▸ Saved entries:

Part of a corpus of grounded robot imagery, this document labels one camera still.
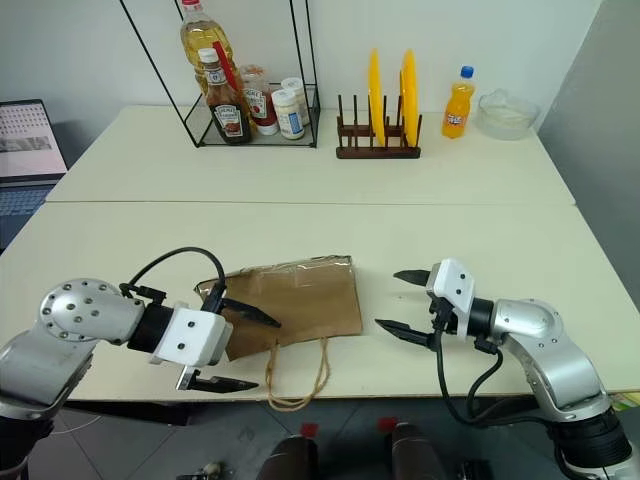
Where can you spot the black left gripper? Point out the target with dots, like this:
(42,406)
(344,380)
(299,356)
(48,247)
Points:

▸ Exercise:
Every line holding the word "this" should be copied out of the records above.

▸ Your solution:
Part of a corpus of grounded robot imagery, this document labels one camera still.
Where can you spot the black left gripper? Point out the target with dots, like this:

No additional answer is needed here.